**What the task asks:** Output all of the data exactly, keeping any images out of the copy.

**Input data:**

━━━━

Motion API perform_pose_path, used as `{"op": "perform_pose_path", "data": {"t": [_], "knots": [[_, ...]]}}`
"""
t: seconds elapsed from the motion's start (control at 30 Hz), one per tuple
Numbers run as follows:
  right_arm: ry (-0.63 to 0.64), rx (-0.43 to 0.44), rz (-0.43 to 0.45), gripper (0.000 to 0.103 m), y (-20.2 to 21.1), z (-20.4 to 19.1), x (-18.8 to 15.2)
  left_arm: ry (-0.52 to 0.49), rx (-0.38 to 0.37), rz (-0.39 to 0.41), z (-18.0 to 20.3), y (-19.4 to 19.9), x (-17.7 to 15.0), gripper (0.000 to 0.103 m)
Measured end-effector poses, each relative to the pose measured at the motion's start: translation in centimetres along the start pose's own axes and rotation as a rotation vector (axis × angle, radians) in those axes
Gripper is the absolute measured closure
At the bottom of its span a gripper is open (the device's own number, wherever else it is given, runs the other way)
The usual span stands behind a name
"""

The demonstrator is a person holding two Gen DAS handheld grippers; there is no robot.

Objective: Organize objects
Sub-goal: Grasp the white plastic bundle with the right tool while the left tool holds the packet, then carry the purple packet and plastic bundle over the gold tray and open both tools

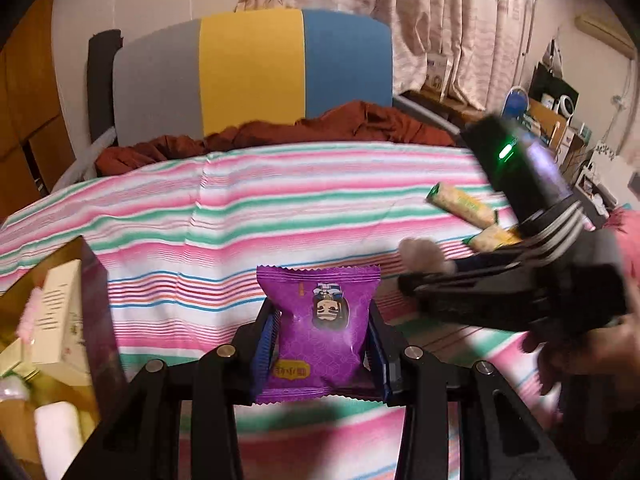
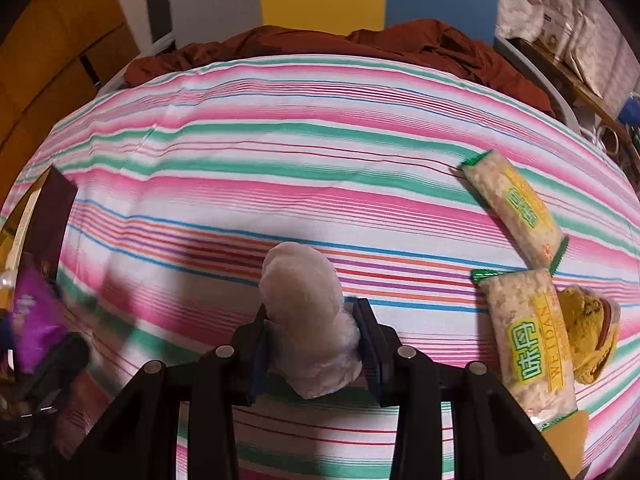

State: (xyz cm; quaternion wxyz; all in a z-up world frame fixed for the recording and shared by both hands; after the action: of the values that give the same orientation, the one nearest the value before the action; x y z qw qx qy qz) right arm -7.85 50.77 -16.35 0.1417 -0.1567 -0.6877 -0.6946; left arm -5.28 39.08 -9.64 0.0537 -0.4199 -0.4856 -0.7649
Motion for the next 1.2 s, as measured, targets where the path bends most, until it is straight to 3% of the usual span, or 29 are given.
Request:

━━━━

**Written solution:**
Motion API perform_pose_path, used as `{"op": "perform_pose_path", "data": {"t": [_], "knots": [[_, ...]]}}`
"""
t: seconds elapsed from the motion's start (control at 30 Hz), one per tuple
Numbers run as follows:
  right_arm: ry (-0.63 to 0.64), rx (-0.43 to 0.44), rz (-0.43 to 0.45), gripper (0.000 to 0.103 m), y (-20.2 to 21.1), z (-20.4 to 19.1), x (-18.8 to 15.2)
  left_arm: ry (-0.52 to 0.49), rx (-0.38 to 0.37), rz (-0.39 to 0.41), z (-18.0 to 20.3), y (-19.4 to 19.9), x (-17.7 to 15.0), gripper (0.000 to 0.103 m)
Measured end-effector poses, each relative to the pose measured at the motion's start: translation in centimetres along the start pose's own axes and rotation as a rotation vector (axis × angle, radians) in those axes
Gripper is the absolute measured closure
At the bottom of its span a gripper is open (the device's own number, wherever else it is given, runs the other way)
The usual span stands behind a name
"""

The demonstrator is a person holding two Gen DAS handheld grippers; there is no robot.

Objective: Organize objects
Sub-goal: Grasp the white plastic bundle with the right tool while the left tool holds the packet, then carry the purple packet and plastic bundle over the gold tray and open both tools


State: (xyz cm; quaternion wxyz; all in a z-up world frame fixed for the recording and shared by both hands; after the action: of the values that give the same orientation, the one nearest the value before the action; x y z qw qx qy qz) right arm -7.85 50.77 -16.35 0.1417 -0.1567 -0.6877 -0.6946; left arm -5.28 39.08 -9.64 0.0537 -0.4199 -0.4856 -0.7649
Motion for the next 1.2 s, as measured, targets where the path bends most, until it is straight to 3% of the usual span, or 29 are given.
Request:

The answer has nothing more to it.